Segundo o MIAO, o movimento nasce “inspirado no espírito de coragem, participação e amor à terra que marcou a história de Olhão”, defendendo que o futuro do concelho deve ser construído com maior envolvimento, participação pública e voz ativa dos cidadãos.
Movimento afirma-se como espaço de cidadania ativa
O Movimento Independente Amar Olhão apresenta-se como uma estrutura aberta a pessoas de diferentes sensibilidades, percursos profissionais e experiências de vida, unidas pelo objetivo de contribuir para uma cidade e um concelho com mais participação e ambição.
Na nota de apresentação, o MIAO sublinha que “os cidadãos não devem ser apenas espectadores da vida pública, mas participantes ativos na construção do presente e do futuro do concelho”. O movimento pretende, por isso, criar um espaço de debate, reflexão e proposta, independente de estruturas partidárias.
Entre as preocupações apontadas estão a habitação, a mobilidade, a qualidade do espaço público, a falta de planeamento de longo prazo e a preservação da identidade local. O movimento considera que muitos olhanenses sentem que a sua voz raramente é ouvida e que o potencial do concelho continua longe de estar plenamente concretizado.
O MIAO valoriza Olhão como uma cidade marcada pela força das suas gentes e pela ligação ao mar, à Ria Formosa, às ilhas, aos mercados, à pesca, à indústria conserveira e ao património humano que moldou a identidade local ao longo de gerações.
Para o movimento, amar Olhão implica também responsabilidade cívica. Como refere a nota, “amar Olhão não significa apenas celebrar o passado. Significa também assumir a responsabilidade de participar na construção do seu futuro”.
Olhanenses chamados a participar nos próximos meses
O MIAO afirma que não é um partido político, mas sim “um movimento de cidadãos”. A estrutura defende que as melhores soluções surgem quando as pessoas se envolvem, participam e trabalham em conjunto pelo bem comum.

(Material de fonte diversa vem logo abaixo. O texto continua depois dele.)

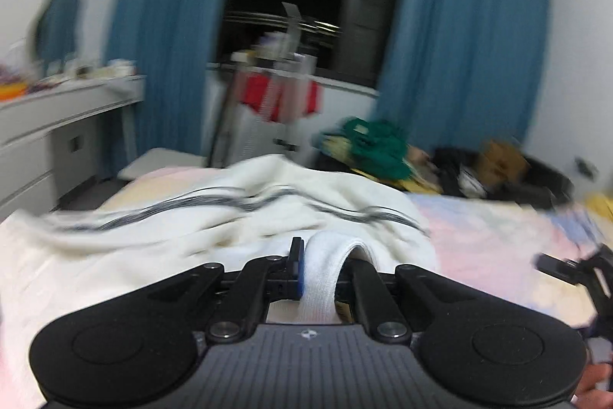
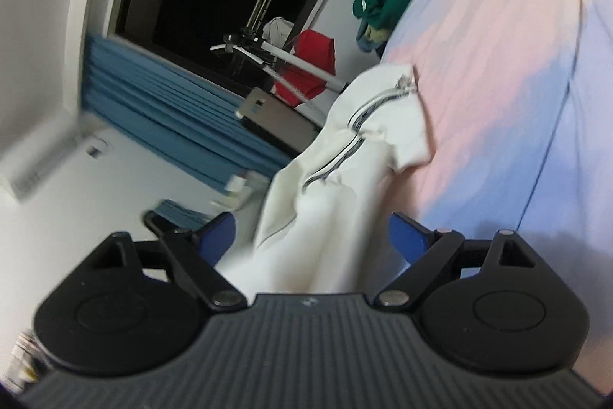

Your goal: Fold clothes

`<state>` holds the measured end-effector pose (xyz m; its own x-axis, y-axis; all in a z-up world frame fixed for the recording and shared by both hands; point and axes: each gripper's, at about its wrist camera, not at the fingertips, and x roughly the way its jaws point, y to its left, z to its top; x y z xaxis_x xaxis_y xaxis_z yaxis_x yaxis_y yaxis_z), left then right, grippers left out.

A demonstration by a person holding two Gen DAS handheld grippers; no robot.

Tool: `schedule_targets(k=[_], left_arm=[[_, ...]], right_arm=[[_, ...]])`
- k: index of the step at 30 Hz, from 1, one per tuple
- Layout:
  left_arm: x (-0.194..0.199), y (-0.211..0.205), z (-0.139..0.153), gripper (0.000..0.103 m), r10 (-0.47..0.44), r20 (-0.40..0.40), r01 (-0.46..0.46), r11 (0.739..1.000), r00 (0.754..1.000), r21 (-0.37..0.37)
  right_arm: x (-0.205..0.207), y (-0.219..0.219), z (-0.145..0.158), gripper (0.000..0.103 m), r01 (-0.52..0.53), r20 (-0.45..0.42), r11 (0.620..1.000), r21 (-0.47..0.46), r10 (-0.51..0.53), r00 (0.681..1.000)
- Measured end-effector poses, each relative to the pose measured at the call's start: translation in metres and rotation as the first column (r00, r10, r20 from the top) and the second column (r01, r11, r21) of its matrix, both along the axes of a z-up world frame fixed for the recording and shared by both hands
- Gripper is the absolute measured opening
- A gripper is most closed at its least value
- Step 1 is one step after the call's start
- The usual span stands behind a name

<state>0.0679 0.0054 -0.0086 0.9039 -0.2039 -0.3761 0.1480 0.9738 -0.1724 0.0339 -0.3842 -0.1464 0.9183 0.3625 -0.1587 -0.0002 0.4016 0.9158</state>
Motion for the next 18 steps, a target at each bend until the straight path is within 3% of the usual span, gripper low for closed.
schedule_targets(k=[3,4,6,12,14,16,18], left_arm=[[-0.007,0.030,-0.009,0.005,0.096,-0.013,-0.097,0.994,0.995,-0.060],[-0.004,0.037,-0.010,0.005,0.104,-0.024,-0.105,0.991,0.994,-0.086],[0.003,0.053,-0.013,0.005,0.118,-0.048,-0.124,0.983,0.992,-0.139],[0.013,0.058,-0.027,0.006,0.107,-0.076,-0.117,0.983,0.991,-0.144],[0.023,0.058,-0.036,0.006,0.096,-0.089,-0.108,0.984,0.991,-0.139],[0.027,0.056,-0.042,0.006,0.091,-0.084,-0.101,0.989,0.992,-0.112],[0.032,0.050,-0.050,0.006,0.076,-0.087,-0.084,0.991,0.993,-0.100]], right_arm=[[0.005,0.010,-0.009,0.089,-0.053,-0.050,0.997,0.057,0.056,0.997],[0.009,0.014,-0.012,0.082,-0.072,-0.072,0.995,0.068,0.077,0.994],[0.021,0.021,-0.021,0.078,-0.092,-0.137,0.993,0.071,0.101,0.985],[0.072,0.031,-0.043,0.064,-0.097,-0.275,0.995,-0.012,0.090,0.957],[0.089,0.033,-0.053,0.053,-0.089,-0.314,0.996,-0.022,0.077,0.946],[0.107,0.038,-0.060,0.031,-0.091,-0.352,0.993,-0.080,0.057,0.934],[0.118,0.041,-0.064,0.014,-0.083,-0.357,0.986,-0.146,0.026,0.934]])
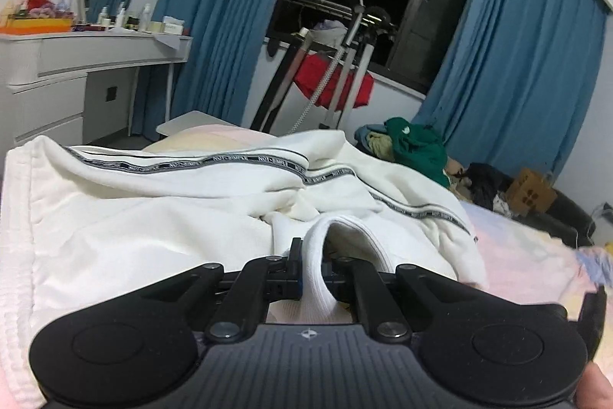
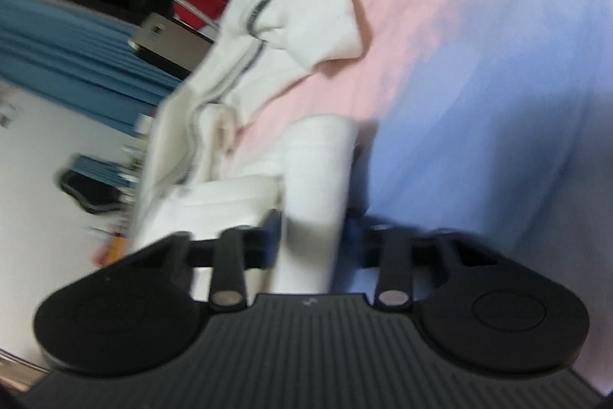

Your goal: Fold clothes

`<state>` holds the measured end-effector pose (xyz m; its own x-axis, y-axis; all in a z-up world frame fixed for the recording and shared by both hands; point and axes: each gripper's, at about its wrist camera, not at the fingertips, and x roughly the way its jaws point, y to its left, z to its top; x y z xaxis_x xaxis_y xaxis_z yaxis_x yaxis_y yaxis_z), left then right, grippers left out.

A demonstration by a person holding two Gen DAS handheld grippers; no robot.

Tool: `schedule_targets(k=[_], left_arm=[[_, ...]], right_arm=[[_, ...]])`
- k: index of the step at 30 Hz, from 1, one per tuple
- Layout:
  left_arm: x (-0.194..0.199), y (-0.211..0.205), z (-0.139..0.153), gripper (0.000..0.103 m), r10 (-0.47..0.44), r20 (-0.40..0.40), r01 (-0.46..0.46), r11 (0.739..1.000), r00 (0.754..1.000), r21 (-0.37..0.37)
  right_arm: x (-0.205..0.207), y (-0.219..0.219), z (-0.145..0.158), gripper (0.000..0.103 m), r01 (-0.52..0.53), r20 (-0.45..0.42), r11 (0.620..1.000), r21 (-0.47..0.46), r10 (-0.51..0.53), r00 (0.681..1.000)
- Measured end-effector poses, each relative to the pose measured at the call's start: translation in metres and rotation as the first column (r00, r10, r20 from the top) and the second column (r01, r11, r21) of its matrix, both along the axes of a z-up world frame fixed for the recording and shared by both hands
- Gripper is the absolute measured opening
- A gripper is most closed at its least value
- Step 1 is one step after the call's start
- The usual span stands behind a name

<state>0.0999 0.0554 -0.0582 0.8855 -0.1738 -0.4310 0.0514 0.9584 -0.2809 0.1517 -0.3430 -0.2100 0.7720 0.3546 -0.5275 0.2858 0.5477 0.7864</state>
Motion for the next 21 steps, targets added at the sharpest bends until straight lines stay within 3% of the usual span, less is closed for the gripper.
schedule_targets(k=[3,7,9,14,17,19,21], left_arm=[[0.006,0.002,-0.009,0.006,-0.024,-0.014,0.024,1.000,1.000,-0.013],[0.009,-0.002,-0.013,0.007,-0.073,-0.028,0.072,0.997,0.997,-0.035],[0.008,-0.007,-0.015,0.015,-0.138,-0.038,0.135,0.989,0.990,-0.057],[0.003,-0.028,-0.023,0.021,-0.263,-0.085,0.255,0.963,0.961,-0.090],[-0.002,-0.045,-0.024,0.035,-0.334,-0.081,0.329,0.942,0.939,-0.061],[-0.005,-0.055,-0.026,0.058,-0.382,-0.086,0.381,0.924,0.920,-0.035],[-0.010,-0.061,-0.028,0.064,-0.404,-0.093,0.405,0.914,0.910,-0.013]], right_arm=[[0.004,0.003,0.006,0.008,0.031,0.026,0.997,-0.065,-0.030,0.999],[-0.007,-0.001,0.042,0.007,0.075,0.082,0.977,-0.198,-0.060,0.995],[-0.021,-0.011,0.059,0.007,0.146,0.127,0.962,-0.232,-0.119,0.985],[-0.069,-0.069,0.084,0.007,0.335,0.149,0.926,-0.174,-0.312,0.938],[-0.093,-0.106,0.092,0.007,0.429,0.126,0.895,-0.125,-0.414,0.901],[-0.110,-0.127,0.095,0.007,0.472,0.122,0.876,-0.095,-0.461,0.879],[-0.125,-0.143,0.099,0.007,0.503,0.133,0.860,-0.084,-0.491,0.861]])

Nos próximos meses, o movimento prevê promover momentos de encontro, reflexão e participação pública, com o objetivo de ouvir os olhanenses sobre os desafios e oportunidades do concelho.

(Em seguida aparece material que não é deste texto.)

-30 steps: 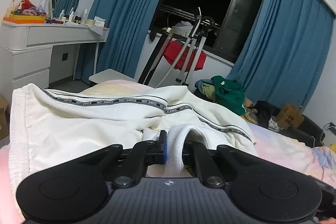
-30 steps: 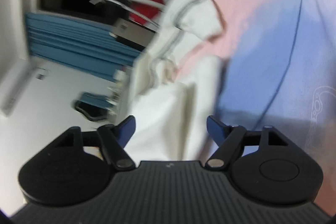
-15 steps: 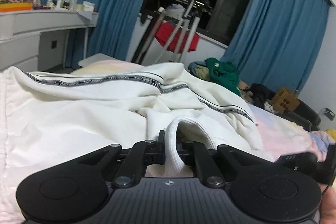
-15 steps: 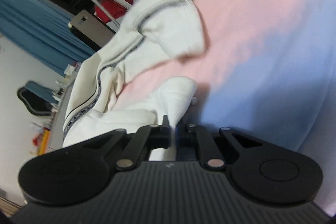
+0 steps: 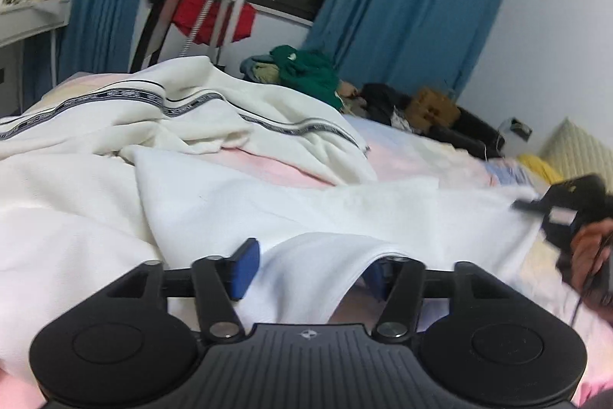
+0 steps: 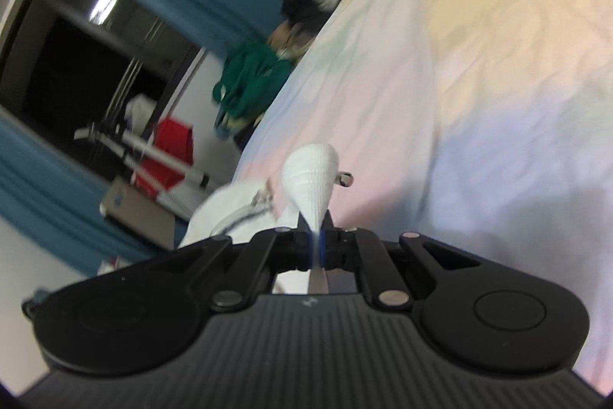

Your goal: Fold clothes

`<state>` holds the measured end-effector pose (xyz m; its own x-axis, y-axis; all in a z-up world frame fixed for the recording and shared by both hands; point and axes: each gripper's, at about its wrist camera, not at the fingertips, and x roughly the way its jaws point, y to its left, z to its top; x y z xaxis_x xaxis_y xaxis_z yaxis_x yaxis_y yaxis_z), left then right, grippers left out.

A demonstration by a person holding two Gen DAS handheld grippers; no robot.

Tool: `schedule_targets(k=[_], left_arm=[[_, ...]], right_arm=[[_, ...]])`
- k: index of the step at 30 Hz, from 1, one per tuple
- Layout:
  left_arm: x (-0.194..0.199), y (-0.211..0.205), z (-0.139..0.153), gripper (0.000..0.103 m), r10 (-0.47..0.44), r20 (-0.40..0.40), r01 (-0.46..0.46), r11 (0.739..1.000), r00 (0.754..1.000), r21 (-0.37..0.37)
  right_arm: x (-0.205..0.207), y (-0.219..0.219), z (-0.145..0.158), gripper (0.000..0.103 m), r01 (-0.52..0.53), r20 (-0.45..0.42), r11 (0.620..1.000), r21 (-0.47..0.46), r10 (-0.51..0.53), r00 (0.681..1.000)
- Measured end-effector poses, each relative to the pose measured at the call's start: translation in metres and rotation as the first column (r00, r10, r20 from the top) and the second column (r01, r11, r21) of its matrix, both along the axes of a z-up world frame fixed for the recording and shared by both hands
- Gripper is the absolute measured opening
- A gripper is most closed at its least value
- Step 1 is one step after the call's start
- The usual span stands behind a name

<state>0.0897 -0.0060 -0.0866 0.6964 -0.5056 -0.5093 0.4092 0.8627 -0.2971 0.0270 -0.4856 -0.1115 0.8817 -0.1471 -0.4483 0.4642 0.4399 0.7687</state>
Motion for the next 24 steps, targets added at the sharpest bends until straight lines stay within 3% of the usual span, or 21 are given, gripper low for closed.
schedule_targets(k=[4,8,11,14,16,18,20,22,24], left_arm=[[-0.010,-0.007,-0.003,0.078,-0.065,-0.036,0.065,0.998,0.997,-0.002],[-0.026,0.004,-0.007,0.087,-0.067,-0.146,0.059,0.996,0.987,-0.063],[-0.029,0.026,-0.014,0.090,0.016,-0.257,-0.043,0.994,0.966,-0.100],[-0.025,0.061,-0.027,0.091,0.142,-0.377,-0.219,0.960,0.915,-0.172],[-0.022,0.088,-0.038,0.093,0.217,-0.454,-0.353,0.905,0.864,-0.238],[-0.019,0.116,-0.049,0.099,0.305,-0.529,-0.507,0.812,0.792,-0.291],[-0.021,0.142,-0.067,0.098,0.352,-0.608,-0.635,0.691,0.712,-0.345],[-0.025,0.167,-0.088,0.096,0.348,-0.683,-0.731,0.547,0.642,-0.408],[-0.031,0.181,-0.099,0.093,0.336,-0.720,-0.781,0.424,0.607,-0.460]], right_arm=[[-0.039,-0.025,-0.001,0.007,0.093,0.067,0.995,-0.024,-0.091,0.994],[-0.057,-0.044,-0.020,0.007,0.146,0.073,0.989,-0.010,-0.145,0.987],[-0.057,-0.058,-0.050,0.007,0.166,0.032,0.980,0.110,-0.171,0.985],[-0.060,-0.067,-0.073,0.007,0.189,-0.026,0.966,0.176,-0.187,0.982],[-0.059,-0.065,-0.076,0.007,0.190,-0.034,0.968,0.163,-0.187,0.982],[-0.057,-0.063,-0.077,0.007,0.190,-0.040,0.971,0.146,-0.186,0.982],[-0.057,-0.061,-0.077,0.007,0.192,-0.042,0.974,0.119,-0.188,0.981],[-0.058,-0.059,-0.074,0.007,0.199,-0.032,0.975,0.094,-0.197,0.980],[-0.058,-0.060,-0.072,0.006,0.210,-0.014,0.974,0.089,-0.209,0.978]])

A intenção é recolher ideias, preocupações, propostas e contributos de quem considera que Olhão merece “mais participação, mais transparência, mais ambição e mais futuro”.
O movimento defende ainda que o futuro do concelho não deve ficar dependente de um partido, de um grupo ou de uma geração, mas da capacidade coletiva de construir respostas para os desafios locais.

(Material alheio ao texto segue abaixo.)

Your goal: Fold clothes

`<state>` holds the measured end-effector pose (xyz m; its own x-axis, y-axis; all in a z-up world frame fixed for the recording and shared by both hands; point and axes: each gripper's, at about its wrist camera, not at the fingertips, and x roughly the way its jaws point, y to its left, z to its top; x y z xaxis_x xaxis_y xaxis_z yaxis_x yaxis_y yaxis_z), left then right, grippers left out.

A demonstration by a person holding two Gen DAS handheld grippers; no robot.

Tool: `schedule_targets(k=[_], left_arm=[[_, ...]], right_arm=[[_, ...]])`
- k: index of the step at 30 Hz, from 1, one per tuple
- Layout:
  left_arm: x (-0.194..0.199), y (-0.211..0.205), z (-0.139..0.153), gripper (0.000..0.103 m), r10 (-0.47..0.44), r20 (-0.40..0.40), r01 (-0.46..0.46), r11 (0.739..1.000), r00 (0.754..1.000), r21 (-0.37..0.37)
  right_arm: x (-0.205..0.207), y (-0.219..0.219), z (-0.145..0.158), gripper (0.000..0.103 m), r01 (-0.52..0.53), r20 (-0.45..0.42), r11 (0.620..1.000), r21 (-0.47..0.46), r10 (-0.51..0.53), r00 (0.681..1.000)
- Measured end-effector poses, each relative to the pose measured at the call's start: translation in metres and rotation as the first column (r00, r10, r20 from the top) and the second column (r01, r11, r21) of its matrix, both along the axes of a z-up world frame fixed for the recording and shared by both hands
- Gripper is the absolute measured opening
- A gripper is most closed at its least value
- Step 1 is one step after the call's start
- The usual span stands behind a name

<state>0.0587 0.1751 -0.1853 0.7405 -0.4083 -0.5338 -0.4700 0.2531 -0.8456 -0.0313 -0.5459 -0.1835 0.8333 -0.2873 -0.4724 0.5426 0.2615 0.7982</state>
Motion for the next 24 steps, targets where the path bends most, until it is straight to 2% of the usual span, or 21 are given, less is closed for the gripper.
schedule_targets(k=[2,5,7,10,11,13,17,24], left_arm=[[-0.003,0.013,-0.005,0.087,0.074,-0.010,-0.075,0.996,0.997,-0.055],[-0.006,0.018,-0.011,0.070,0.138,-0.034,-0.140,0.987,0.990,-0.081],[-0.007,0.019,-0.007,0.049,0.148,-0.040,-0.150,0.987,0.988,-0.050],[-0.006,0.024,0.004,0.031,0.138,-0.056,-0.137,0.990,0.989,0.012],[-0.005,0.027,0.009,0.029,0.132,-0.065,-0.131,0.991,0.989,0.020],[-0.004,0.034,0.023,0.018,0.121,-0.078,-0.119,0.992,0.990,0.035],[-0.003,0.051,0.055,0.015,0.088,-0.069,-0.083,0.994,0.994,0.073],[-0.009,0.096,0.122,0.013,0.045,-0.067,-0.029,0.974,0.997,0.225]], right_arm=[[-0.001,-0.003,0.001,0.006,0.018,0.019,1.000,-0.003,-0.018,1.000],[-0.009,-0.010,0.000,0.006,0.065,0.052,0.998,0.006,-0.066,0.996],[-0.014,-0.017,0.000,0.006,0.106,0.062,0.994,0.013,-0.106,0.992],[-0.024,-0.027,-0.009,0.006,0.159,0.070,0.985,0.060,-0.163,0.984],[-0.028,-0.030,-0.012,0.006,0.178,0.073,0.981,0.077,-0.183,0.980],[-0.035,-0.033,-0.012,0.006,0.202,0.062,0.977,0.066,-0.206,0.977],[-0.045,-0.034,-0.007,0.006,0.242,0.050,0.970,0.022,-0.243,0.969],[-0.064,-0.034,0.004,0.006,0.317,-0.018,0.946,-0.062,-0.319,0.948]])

Na nota de apresentação, o MIAO recorda que Olhão tem uma história feita de coragem, iniciativa e espírito de entreajuda, defendendo que cabe agora à atual geração honrar esse legado, preservando o que distingue o concelho e contribuindo para uma comunidade mais justa, sustentável e preparada para o futuro.
Os cidadãos interessados em conhecer, acompanhar ou integrar o Movimento Independente Amar Olhão podem contactar o movimento através do endereço [email protected].
No final da nota, o MIAO deixa um apelo direto à participação: “Há mais de duzentos anos, um povo inteiro uniu-se para mudar o rumo da sua terra. Hoje, o desafio é diferente, mas a responsabilidade é a mesma. Se amas Olhão, junta-te ao Movimento Independente Amar Olhão. Vem participar, construir e fazer acontecer. O futuro de Olhão não pertence a meia dúzia. Pertence a todos nós”.